_AIM OF THE TASK_
Take each line from the entries that holds "white" and copy it out.

_DATA EXTRACTS_
▼

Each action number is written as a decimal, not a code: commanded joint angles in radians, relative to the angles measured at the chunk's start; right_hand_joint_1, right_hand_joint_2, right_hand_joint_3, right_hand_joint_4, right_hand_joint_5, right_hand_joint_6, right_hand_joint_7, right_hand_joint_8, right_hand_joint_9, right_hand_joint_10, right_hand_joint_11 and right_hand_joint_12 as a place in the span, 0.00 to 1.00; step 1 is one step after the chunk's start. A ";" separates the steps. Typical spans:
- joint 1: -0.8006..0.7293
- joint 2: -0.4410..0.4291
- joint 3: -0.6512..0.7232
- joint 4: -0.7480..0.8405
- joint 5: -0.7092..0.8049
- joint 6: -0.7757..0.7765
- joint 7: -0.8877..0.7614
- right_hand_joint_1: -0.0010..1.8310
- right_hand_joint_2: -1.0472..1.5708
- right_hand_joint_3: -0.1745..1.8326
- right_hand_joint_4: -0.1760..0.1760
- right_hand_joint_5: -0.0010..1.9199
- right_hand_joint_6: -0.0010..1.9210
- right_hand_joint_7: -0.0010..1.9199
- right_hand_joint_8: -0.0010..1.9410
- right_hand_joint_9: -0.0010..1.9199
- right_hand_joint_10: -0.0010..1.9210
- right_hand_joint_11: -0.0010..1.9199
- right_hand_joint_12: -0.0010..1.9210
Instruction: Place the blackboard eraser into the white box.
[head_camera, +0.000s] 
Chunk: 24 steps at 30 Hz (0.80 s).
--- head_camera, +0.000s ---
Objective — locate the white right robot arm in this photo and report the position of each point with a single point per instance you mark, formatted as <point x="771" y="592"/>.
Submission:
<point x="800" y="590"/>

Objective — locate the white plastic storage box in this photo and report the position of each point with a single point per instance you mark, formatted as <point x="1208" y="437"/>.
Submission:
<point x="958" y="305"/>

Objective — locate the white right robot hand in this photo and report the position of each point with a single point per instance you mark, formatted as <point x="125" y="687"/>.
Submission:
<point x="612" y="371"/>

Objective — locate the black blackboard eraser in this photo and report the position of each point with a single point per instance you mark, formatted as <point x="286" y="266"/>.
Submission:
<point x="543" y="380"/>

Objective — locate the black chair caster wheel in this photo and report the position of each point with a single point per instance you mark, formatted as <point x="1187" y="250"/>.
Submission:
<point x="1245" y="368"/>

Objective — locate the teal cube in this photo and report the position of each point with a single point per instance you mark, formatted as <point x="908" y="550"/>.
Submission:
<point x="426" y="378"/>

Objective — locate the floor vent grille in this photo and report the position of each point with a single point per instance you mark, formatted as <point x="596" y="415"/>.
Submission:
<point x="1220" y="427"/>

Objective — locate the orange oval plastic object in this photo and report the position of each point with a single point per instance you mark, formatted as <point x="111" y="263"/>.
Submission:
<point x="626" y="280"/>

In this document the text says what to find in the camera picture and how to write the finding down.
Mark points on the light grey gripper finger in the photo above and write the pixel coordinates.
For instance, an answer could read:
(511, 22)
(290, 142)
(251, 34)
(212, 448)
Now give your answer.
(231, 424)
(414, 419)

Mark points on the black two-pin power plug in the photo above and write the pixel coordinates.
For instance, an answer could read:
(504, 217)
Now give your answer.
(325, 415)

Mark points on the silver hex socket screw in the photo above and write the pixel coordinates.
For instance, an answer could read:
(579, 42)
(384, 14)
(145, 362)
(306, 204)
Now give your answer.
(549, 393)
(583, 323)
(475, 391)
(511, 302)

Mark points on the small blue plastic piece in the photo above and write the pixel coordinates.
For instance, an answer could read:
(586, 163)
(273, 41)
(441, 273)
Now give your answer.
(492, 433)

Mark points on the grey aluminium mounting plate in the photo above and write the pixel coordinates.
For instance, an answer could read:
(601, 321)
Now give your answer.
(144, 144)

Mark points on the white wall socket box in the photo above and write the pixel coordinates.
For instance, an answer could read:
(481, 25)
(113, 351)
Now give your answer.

▲

_RESPONSE AREA_
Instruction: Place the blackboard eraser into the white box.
Objective — locate the white right robot arm in this photo and report the position of each point with a single point per instance you mark, formatted as <point x="771" y="592"/>.
Objective — locate the white plastic storage box in this photo and report the position of each point with a single point per instance you mark, formatted as <point x="1208" y="437"/>.
Objective — locate the white right robot hand in this photo and report the position of each point with a single point per instance you mark, formatted as <point x="125" y="687"/>.
Mark points on the white wall socket box in the photo above and write the pixel coordinates.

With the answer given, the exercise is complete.